— Exercise goal —
Determine how many lines in the listing contain the string "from"; respond with the number alone.
- - - -
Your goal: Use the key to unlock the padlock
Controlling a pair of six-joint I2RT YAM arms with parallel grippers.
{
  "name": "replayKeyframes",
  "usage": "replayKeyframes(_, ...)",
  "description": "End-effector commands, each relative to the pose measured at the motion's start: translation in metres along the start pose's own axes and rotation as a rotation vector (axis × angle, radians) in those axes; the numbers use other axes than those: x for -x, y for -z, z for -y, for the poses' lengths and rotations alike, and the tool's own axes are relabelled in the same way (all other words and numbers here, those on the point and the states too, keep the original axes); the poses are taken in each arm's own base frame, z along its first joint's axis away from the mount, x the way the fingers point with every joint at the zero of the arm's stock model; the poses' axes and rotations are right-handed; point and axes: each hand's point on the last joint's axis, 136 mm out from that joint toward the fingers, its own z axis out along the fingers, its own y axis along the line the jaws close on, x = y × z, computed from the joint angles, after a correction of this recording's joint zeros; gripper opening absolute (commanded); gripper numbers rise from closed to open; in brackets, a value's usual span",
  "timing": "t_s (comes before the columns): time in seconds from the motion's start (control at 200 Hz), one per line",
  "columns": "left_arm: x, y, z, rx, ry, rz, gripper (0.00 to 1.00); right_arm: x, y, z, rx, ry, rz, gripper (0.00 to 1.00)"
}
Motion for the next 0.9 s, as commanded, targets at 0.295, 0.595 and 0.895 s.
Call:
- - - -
— Exercise answer —
2